Of course, what happens to the Canadian dollar is usually in direct proportion to what the US dollar decides to do and lately it has been on steroids. The US Federal Reserve is likely to raise interest rates later this year, which will be positive for the US dollar negative for grain futures. Of course, as always the weather has to cooperate. We all know that drill.

Keep in mind that the United States is projected to produce less corn acres in 2015 and it is unlikely to repeat the record yields of last year. Sure, the world seems awash with soybeans especially flowing up from South America. So never totally believe the market bears, even though at times it seems that they control the day. Everything in agriculture is fluid including our grain markets.
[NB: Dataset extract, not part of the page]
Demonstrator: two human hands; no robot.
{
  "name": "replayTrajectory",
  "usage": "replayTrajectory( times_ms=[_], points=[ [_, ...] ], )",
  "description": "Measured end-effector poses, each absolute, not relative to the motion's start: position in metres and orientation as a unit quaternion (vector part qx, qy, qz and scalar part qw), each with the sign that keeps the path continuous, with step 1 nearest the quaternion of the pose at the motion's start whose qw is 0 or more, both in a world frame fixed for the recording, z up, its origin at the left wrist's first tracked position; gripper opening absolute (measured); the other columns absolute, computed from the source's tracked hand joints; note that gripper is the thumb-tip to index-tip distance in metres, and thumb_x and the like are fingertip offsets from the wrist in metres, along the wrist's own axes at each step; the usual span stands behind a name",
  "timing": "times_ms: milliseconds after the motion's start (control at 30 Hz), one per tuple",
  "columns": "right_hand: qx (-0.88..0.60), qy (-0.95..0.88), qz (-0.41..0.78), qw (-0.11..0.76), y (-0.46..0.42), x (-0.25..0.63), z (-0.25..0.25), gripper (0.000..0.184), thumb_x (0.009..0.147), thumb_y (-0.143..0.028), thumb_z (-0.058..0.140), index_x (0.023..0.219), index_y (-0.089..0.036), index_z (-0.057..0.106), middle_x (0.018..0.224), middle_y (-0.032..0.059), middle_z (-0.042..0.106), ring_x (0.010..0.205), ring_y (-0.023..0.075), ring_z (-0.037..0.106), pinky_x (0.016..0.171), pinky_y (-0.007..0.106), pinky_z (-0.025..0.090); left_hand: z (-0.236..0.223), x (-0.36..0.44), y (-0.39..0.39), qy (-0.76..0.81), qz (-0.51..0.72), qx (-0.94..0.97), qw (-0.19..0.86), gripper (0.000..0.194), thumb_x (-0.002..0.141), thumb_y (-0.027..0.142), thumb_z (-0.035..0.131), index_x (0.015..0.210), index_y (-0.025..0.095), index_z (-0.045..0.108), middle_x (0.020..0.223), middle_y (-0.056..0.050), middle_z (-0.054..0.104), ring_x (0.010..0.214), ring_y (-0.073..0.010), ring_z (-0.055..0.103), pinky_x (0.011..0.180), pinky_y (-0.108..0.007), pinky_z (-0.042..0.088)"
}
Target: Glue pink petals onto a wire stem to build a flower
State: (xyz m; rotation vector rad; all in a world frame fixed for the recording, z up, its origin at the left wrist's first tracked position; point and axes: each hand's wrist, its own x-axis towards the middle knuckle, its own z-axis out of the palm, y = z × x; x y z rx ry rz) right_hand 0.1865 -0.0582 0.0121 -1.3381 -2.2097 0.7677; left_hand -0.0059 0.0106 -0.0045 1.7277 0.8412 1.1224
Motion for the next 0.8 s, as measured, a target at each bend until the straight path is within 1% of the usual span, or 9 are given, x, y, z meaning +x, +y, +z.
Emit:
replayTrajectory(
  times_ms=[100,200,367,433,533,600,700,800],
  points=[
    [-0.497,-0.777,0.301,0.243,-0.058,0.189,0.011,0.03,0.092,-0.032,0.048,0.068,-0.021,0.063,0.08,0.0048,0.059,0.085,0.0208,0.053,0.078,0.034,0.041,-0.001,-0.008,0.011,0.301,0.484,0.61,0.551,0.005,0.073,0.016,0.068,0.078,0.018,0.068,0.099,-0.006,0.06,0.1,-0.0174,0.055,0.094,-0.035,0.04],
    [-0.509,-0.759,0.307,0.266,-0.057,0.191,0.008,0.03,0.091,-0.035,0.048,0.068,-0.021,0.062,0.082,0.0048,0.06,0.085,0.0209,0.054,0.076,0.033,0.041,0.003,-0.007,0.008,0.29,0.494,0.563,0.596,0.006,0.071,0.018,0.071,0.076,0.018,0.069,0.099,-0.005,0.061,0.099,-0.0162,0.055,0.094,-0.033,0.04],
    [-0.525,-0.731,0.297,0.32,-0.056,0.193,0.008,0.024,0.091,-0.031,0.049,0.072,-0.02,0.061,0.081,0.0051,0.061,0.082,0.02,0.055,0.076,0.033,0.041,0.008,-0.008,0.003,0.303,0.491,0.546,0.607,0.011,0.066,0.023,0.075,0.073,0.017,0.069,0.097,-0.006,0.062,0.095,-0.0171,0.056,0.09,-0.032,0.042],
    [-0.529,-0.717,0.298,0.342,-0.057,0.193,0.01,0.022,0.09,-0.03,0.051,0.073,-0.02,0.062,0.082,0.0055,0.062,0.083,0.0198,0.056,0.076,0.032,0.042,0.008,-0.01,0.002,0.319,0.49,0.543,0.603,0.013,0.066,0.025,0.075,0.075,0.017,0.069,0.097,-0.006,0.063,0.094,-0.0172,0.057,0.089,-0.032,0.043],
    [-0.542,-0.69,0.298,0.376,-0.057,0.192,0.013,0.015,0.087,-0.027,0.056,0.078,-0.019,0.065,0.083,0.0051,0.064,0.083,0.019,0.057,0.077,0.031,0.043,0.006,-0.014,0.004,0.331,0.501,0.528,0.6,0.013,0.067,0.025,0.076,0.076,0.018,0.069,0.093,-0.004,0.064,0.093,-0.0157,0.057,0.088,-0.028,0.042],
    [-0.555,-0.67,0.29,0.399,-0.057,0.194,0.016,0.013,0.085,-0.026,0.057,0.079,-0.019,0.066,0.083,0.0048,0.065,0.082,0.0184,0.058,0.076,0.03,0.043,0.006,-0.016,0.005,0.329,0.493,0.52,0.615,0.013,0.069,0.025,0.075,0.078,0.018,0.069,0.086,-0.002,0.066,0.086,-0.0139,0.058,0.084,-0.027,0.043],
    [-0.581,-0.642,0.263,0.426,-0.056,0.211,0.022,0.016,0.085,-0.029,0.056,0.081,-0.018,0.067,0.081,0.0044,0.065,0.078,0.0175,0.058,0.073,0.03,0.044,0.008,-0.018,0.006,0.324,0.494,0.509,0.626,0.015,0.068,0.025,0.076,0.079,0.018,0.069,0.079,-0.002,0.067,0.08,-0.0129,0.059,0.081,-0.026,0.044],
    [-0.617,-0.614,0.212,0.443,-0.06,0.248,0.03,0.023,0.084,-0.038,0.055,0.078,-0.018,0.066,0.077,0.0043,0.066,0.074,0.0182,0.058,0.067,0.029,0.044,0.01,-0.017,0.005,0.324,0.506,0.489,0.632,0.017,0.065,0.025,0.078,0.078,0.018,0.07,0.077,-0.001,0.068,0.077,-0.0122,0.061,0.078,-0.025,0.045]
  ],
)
When market headlines such as the glut of grain reach mainstream publications like they are now, most of the time the story is over and we are headed the other way.

Of course planting hope is not a risk management strategy or marketing plan. Standing orders need to be put in place to actively take part in a volatile market especially during spring planting. The combination of gyrating futures values and Ontario cash basis movement is just another feature of management. It can be effectively managed. So as those planters roll in the coming weeks, work safe out there. Market intelligence will remain a daily experience. Having the right market vision will always be our biggest marketing challenge.